On that Mathworld page, there’s also a statement which allows us to eliminate all of the OP’s numbers in one swell foop, with no brute force required… But on the off chance that this is a homework problem, I’ll refrain from saying exactly what it is until tomorrow.

11

Yes, that’s the range. I typed ‘8765432’ incorrectly. I even thought 9938 looked too big, but didn’t check it. Duh!

The digits-at-end-of-square test didn’t even occur to me, although I remember it now, and summing the digits is great too. And I really like that Map function! Thanks, everybody!

That brute-force approach will get down to pencil-and-paper size yet! (But, ultrafilter, it still ain’t elegant!)

12

We’ve got 1428 possible roots, from 1532 to 2960. However, we know that they can’t end with 0,1,3,7 or 9. This reduces the number of possibile roots to 714.

Doing a little experimenting with cunctator’s list again, I’ve found that the possible roots have to end with:

06 08
16 18
22 24 25 26 28
32 34
42 44
56 58
66 68
72 74 75 76 78
82 84
92 94

hmmm… there’s something to that symmetry. Anyway, that reduces the numbers to be squared to just 370.

13

Any number formed by permuting the numbers 2 to 8 will be equal to 8, or -1, modulo 9. Modulo 9, a square must be equal to 0, 1, 4 or 7. Therefore, no number formed out of those digits is a square.

14

that’s not immediately obvious (to me) but if you think of it in conjunction with what orbifold coded, it makes sense.

15

It’s a slight generalisation of the rule for testing numbers for division by nine. Add the digits of a number in decimal form, then the remainder after dividing by nine is the value of the original number, modulo 9.

16

I’m putting together a purchase order for Mathematica at my company. Can I borrow this phrase for my “Justification of Need”? :stuck_out_tongue:

17

Or, as Mathworld put it,

(that’s about a third of the way down the page). And all of our numbers have digital root 8 (since the sum of the digits is 35, and 3+5=8).

18

First off, I want to thank everyone for helping me out in my quest for the cookie thus far.

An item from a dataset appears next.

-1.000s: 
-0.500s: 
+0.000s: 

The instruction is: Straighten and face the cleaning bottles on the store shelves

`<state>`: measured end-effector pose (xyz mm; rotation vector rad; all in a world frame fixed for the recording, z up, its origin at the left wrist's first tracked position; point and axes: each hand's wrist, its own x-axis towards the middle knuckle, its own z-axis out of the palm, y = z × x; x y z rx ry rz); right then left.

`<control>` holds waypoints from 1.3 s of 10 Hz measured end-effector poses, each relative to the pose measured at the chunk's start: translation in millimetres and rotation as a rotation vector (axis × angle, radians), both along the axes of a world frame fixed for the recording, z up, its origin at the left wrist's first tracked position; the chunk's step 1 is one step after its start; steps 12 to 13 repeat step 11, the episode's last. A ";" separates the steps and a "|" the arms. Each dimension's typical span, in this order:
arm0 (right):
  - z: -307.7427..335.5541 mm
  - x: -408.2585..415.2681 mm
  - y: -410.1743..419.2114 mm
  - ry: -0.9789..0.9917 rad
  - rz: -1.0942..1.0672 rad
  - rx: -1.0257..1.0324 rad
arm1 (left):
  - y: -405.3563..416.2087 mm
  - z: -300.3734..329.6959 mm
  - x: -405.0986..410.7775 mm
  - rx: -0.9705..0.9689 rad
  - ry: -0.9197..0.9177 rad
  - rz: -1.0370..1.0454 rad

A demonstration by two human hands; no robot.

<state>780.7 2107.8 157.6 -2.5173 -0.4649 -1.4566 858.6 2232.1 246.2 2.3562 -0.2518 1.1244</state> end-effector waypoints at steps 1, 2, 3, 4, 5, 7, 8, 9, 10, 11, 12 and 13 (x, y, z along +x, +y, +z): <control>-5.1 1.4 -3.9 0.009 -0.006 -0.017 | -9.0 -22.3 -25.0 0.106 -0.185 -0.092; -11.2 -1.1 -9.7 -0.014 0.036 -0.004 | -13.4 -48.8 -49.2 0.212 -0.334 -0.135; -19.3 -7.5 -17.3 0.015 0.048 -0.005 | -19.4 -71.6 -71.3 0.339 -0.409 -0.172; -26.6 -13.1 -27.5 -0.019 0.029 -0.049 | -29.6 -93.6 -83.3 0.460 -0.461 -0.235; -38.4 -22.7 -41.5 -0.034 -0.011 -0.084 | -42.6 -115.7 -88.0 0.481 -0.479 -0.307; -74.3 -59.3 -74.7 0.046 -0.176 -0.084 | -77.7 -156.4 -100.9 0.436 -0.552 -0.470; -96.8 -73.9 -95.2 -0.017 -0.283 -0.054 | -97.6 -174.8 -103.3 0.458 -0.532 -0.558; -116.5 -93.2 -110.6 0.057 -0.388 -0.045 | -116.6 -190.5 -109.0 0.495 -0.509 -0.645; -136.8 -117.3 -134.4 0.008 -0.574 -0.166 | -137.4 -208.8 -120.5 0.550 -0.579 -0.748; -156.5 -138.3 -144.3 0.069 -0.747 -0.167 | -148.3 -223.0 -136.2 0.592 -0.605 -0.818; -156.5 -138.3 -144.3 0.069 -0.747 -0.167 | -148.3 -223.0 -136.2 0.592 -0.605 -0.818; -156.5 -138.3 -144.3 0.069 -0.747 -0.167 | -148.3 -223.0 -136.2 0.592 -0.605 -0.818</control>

This still doesn’t solve my problem of actually getting the roots, or at least showing that there are 5040 distinct integers that aren’t perfect squares…that’s the hard part. Using what I’ve learned here, I could apply these “rules” to my problem, but I think I’m still lacking something to qualify for my cookie.

Still really smart dopers, thanks alot for your help. I’m always up for learning.

Yesterdog

PS. Hyperelastic, only if you do it al la Dave Chappelle style.

19

Yesterdog,

I’m not sure I follow your statement that you still have a problem to solve.

The others postershave established conclusively (and far more ably than I ever could) that there are NO permutations of those digits which are perfect squares. So there’s no need to enumerate the possibilities to look for any.

As to how many permutations there are, that’s basic permutation math. You have 7 things: “2”, “3”, “4”, “5”, “6”, and “7”. In how many ways can you arrange any group of 7 things without repetition? In 7! ways, which is 7 * 6 * 5 * 4 * 3 * 2 * 1 = 5040. QED.

So now you know there are exactly 5040 possibilities and exactly zero of them are perfect squares. So there are no roots to calculate.

What’s left that needs solving?

20

You’re right. My idea wasn’t as good as several after that. The Modulo 8 idea is what you need but I don’t know how you prove the conditions stated by other(s).